Querona greatly simplifies the process of using an Apache Spark cluster as a secure data warehouse. It comes with a bundled stand-alone Apache Spark 2 instance that may be easily migrated to an external cluster. We will show how to use Querona as a secure authentication proxy for an Apache Spark data warehouse. We assume that we have an existing Northwind database on a standalone or cloud-based Spark cluster (for example Azure HDInsight) and the Querona Spark driver is already installed there. Installation of Querona driver is very straight-forward operation – you need to run a shell script that will automatically execute on head nodes and install Querona Spark application. Please note that Querona fully supports loading data into Apache Spark and we will write about it in a separate blog post. Let’s create a virtual database and import the metadata from the Apache Spark cluster. In Querona, go to Databases and click Add Database:
Add database in Querona
Fill in the details and select “Add new connection” to at the same time create a virtual database and an underlying connection:
Creating oracle connection
On the next screen, fill in all necessary details and click Test Connection to ensure everything works as expected:
Database connection established
Now Querona will download all metadata from the source database – select all tables and finish the wizard by clicking Create:
Import metadata form database to Querona
The newly created virtual database appears on the list:
Virtual databases list
Now, let’s grant an existing Windows user access to the virtual database and configure role membership.
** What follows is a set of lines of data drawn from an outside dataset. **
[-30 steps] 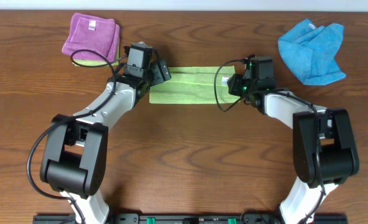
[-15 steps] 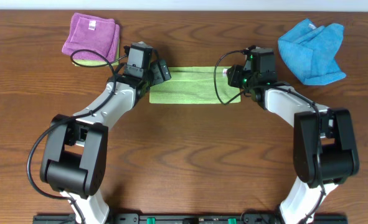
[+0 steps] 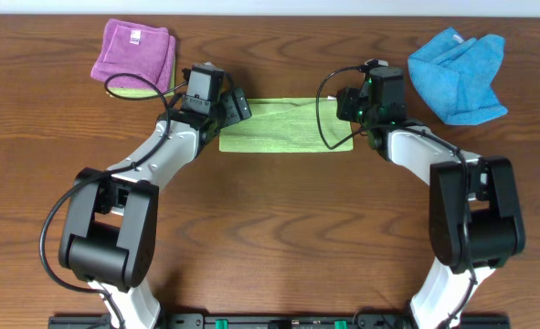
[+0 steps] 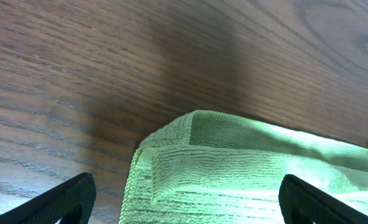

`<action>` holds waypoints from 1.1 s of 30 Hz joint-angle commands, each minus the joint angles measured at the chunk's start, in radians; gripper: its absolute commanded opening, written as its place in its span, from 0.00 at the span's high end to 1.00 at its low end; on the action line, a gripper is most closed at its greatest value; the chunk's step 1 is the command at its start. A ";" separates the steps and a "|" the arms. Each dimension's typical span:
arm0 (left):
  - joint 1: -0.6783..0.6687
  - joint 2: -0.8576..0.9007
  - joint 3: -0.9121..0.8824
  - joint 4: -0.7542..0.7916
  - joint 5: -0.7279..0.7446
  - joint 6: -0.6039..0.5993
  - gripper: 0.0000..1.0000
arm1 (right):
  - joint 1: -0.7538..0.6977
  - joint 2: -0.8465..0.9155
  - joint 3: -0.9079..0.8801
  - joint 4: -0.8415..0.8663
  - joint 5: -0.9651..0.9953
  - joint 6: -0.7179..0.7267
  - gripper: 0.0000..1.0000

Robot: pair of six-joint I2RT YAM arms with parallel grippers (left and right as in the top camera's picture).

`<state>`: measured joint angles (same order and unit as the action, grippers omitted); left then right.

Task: Fold the cloth
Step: 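Lower the folded edge onto the cloth and release both grippers, then grasp the folded strip's left and right ends with both grippers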

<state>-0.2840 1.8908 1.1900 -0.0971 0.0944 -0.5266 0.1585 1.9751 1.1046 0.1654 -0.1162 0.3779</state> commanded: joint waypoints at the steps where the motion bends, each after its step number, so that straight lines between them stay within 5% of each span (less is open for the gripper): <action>1: 0.002 0.013 0.019 -0.003 0.020 -0.005 0.05 | 0.006 0.016 0.019 0.005 0.016 -0.011 0.62; 13: -0.012 0.018 0.019 0.002 0.045 -0.019 0.05 | 0.008 0.024 0.019 0.018 0.015 0.011 0.64; 33: -0.010 0.094 0.019 0.127 0.087 -0.251 0.04 | 0.008 0.024 0.019 0.008 0.015 0.011 0.67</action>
<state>-0.2955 1.9835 1.1900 0.0139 0.1772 -0.7452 0.1585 1.9892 1.1046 0.1787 -0.1116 0.3794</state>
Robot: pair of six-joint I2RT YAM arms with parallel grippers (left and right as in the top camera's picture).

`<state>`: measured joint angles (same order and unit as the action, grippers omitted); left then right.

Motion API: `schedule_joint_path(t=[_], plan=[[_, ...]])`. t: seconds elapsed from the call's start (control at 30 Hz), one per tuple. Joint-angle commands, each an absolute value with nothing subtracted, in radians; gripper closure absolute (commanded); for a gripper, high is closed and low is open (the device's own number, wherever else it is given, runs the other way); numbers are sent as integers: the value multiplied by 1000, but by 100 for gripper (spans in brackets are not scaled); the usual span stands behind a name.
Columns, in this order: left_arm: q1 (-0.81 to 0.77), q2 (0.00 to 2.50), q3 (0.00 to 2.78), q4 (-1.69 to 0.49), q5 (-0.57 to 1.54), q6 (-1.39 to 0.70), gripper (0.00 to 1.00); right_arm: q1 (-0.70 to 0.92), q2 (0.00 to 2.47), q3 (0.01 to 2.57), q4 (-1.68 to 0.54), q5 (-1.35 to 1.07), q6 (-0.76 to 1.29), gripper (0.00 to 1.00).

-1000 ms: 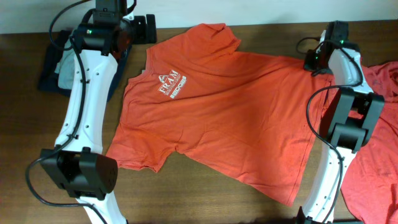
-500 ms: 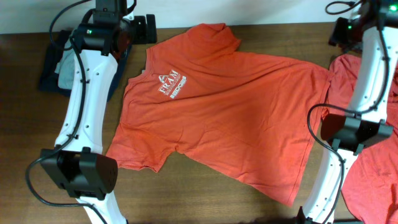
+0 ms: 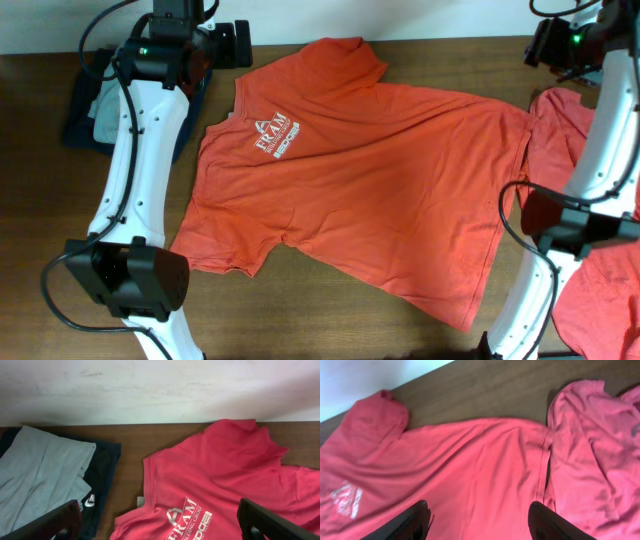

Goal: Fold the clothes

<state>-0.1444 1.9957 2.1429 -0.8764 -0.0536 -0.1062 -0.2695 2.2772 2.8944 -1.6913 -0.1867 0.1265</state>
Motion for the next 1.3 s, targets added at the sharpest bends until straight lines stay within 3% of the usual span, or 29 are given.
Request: schedule_joint_path(t=[0.0,0.4,0.7,0.97,1.27], plan=[[-142,2001,2140,-873,-57,-108,1,-269,2074,2741,-1699,-183,105,32],[-139,1996,2140,-1040,-60,-121,1,-269,1586,1851,-1679,-97,105,31],[-133,1967,2140,-1200,-60,-164,1,-269,1357,1350,-1434,-159,137,29],[-134,1929,2140,-1294,-44,-172,1,-269,1313,1127,-1362,-146,155,24],[-134,1932,2140,-1316,-45,-171,1,-269,1312,1095,-1324,-154,156,23]])
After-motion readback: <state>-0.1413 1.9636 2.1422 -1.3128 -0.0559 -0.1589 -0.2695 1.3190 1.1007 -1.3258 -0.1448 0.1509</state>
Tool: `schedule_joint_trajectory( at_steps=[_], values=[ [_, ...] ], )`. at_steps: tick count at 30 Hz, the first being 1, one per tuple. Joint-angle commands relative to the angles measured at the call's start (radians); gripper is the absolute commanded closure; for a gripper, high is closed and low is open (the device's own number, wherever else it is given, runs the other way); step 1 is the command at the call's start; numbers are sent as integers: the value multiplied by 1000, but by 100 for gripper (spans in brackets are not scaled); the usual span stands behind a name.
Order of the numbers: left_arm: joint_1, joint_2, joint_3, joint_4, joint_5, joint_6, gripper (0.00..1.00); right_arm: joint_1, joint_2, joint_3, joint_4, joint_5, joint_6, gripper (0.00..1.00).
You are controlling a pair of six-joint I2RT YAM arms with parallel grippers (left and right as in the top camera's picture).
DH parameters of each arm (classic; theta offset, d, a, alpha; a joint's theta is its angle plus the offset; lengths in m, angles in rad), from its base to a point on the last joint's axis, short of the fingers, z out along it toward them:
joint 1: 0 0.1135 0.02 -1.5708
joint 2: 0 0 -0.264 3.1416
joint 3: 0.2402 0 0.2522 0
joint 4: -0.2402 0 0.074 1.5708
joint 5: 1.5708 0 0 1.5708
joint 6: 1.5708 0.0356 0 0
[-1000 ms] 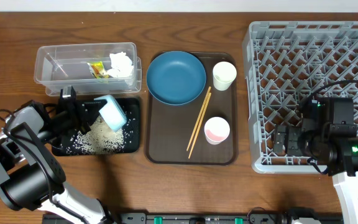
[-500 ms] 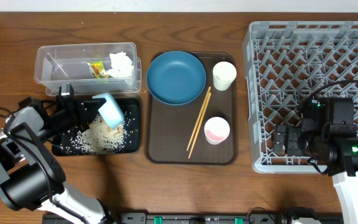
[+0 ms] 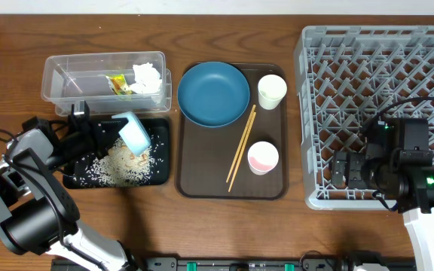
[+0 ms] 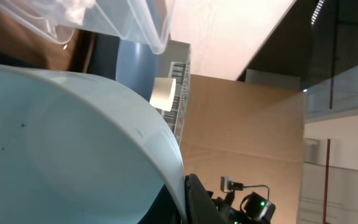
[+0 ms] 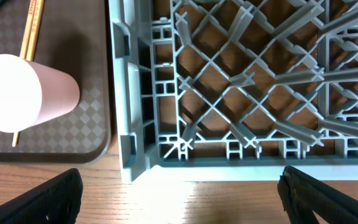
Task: Sort waste into correct bins and load items into the dishwasher rack
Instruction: 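Tip the bowl over the black tray to dump the rice, then set the emptied bowl back on the brown tray with the left gripper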
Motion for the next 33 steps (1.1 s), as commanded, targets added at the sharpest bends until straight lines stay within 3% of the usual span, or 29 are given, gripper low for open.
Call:
schedule_joint_trajectory(
  at_steps=[1,4,8,13,19,33],
  values=[
    [5,-22,4,9,15,16,94,-10,-2,19,-1,-4,-13,1],
    [-1,-36,5,-32,56,19,94,-10,-2,19,-1,-4,-13,1],
    [-11,-112,5,-99,56,121,94,-10,-2,19,0,-3,-13,1],
    [-34,-250,5,-87,29,122,94,-10,-2,19,0,-4,-13,1],
    [-188,-402,5,-97,-314,89,94,-10,-2,19,4,-3,-13,1],
    [-901,-415,5,36,-1088,-113,94,-10,-2,19,2,-3,-13,1]
  ],
)
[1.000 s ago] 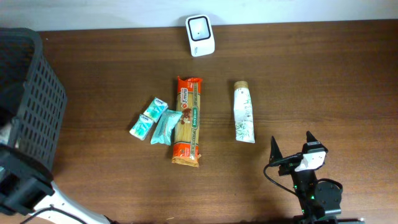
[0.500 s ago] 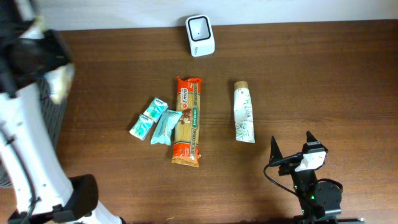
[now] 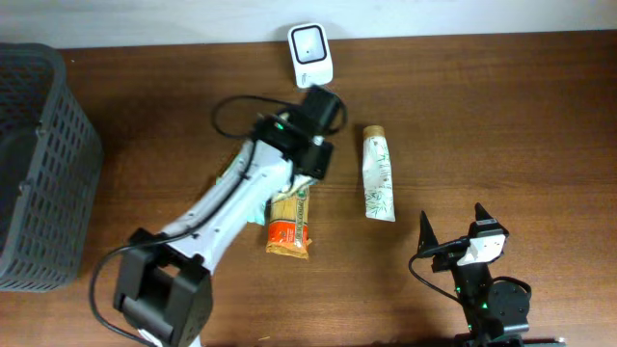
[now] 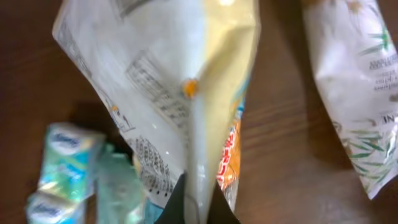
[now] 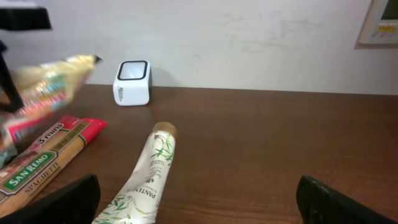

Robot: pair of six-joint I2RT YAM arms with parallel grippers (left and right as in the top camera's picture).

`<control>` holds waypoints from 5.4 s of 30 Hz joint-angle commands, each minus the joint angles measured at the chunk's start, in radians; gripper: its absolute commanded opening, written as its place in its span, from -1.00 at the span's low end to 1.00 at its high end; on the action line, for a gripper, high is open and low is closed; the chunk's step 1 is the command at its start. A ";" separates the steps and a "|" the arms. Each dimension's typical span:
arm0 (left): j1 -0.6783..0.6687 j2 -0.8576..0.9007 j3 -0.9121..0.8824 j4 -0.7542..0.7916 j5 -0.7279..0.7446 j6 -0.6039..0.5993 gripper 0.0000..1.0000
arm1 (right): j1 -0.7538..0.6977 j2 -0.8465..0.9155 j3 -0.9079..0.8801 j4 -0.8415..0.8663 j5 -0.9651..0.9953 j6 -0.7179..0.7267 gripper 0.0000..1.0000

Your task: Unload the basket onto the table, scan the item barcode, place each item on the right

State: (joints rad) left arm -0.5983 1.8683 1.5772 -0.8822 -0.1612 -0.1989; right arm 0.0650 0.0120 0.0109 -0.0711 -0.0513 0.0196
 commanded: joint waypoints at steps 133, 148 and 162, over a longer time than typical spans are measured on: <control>1.051 -0.015 0.435 -0.436 0.460 0.480 0.98 | 0.025 1.499 1.145 -0.601 -0.856 0.131 0.84; 1.051 -0.015 0.435 -0.436 0.460 0.480 0.98 | 0.400 1.569 1.135 -0.752 -0.072 0.773 0.75; 1.051 -0.015 0.435 -0.436 0.460 0.480 0.98 | 0.445 1.825 1.136 -0.621 -0.076 0.826 -0.03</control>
State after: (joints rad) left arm 0.4507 1.8446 2.0121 -1.3201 0.2989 0.2905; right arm 0.5049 1.8267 1.1423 -0.7017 -0.1425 0.8539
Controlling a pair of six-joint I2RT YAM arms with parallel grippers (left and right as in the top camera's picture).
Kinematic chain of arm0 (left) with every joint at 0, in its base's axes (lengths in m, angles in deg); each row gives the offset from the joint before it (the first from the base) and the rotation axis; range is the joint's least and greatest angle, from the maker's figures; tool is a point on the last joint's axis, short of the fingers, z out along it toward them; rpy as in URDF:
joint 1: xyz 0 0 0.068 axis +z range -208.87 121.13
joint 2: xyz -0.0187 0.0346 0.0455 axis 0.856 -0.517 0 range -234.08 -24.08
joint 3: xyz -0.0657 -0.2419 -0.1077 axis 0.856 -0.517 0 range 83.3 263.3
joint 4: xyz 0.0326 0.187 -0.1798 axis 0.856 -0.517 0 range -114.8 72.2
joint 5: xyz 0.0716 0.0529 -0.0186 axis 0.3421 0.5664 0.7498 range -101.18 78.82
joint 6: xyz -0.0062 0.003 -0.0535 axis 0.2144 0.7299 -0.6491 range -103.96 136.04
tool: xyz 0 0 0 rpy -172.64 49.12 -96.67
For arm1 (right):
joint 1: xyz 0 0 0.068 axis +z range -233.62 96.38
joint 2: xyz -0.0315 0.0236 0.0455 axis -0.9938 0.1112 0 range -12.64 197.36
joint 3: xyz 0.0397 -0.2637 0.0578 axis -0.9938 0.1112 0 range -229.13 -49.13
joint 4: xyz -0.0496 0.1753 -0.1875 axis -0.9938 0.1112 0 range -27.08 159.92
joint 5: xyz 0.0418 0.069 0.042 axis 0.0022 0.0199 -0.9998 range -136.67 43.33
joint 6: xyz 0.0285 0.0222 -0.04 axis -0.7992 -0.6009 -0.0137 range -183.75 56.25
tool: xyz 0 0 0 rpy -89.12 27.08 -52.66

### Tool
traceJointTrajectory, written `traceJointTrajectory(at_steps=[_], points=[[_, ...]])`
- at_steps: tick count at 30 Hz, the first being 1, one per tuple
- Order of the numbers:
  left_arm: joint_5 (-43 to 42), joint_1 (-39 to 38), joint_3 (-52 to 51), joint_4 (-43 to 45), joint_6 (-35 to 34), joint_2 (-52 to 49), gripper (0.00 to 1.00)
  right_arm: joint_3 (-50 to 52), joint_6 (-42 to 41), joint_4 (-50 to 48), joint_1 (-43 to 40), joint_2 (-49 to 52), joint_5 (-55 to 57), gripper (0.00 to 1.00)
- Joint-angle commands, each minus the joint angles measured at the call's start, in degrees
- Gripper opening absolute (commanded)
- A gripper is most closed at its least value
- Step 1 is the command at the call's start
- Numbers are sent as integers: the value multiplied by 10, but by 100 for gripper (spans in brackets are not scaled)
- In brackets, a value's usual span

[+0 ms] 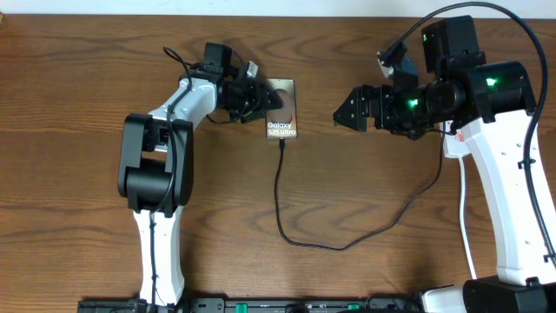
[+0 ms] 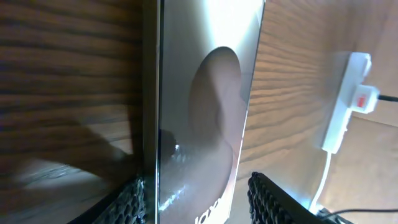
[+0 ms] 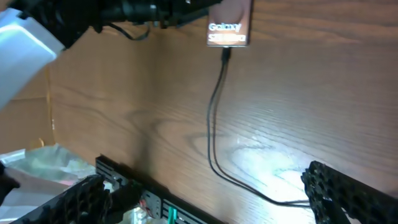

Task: Plug charger to phone and switch on socket

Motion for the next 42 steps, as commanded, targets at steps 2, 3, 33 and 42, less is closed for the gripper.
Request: traceJointTrajectory(at_steps=[2,3,33,42], points=[[179,8,-30,-27,15,-43,53,-7,7,2,-1,-4,13,99],[179,9,-30,-28,17,-40,54,-7,7,2,-1,-4,13,99],[303,33,-30,-98,75,145,87,-7,-15,1,-2,-4,77,99],[328,33,-30,-185,75,413,90,-7,-94,0,-19,-4,160,99]])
In Querona, go to Administer -> User Management and click Add User. In the Login field enter the domain\login-name of the selected user, check Integrated authentication, and select a Regular User type:
Add user to Querona
On the next screen, select the (default) public role and finish by clicking Create:
Assign role to user
The new user should appear on the list. Now we need to assign the user to our virtual database. Go back to Databases and drill through Databases -> Spark-Northwind -> Access Rights -> Select User. Pick the user from the list:
Assign user to database
Let’s give the user CRUD permissions  together with View definition and click Save:
Access rights to database
Now, assuming the user is logged into Windows, let’s use SQL Server Management Studio to connect to Querona via TDS using Integrated Authentication:
Connection to Querona in SQL Server Management Studio
After successful connection, expand Databases and you should see your database; drilling down will allow you to view the structure:
Querona databases in SQL Management Studio
Let’s run a sample query:
Sample query from Querona
Now, let’s try to drop a table:
Access Management works in Querona
As expected, we get an Access Denied message. And voila! We have just secured an internal or external Apache Spark cluster using Windows Integrated Authentication provided by Querona.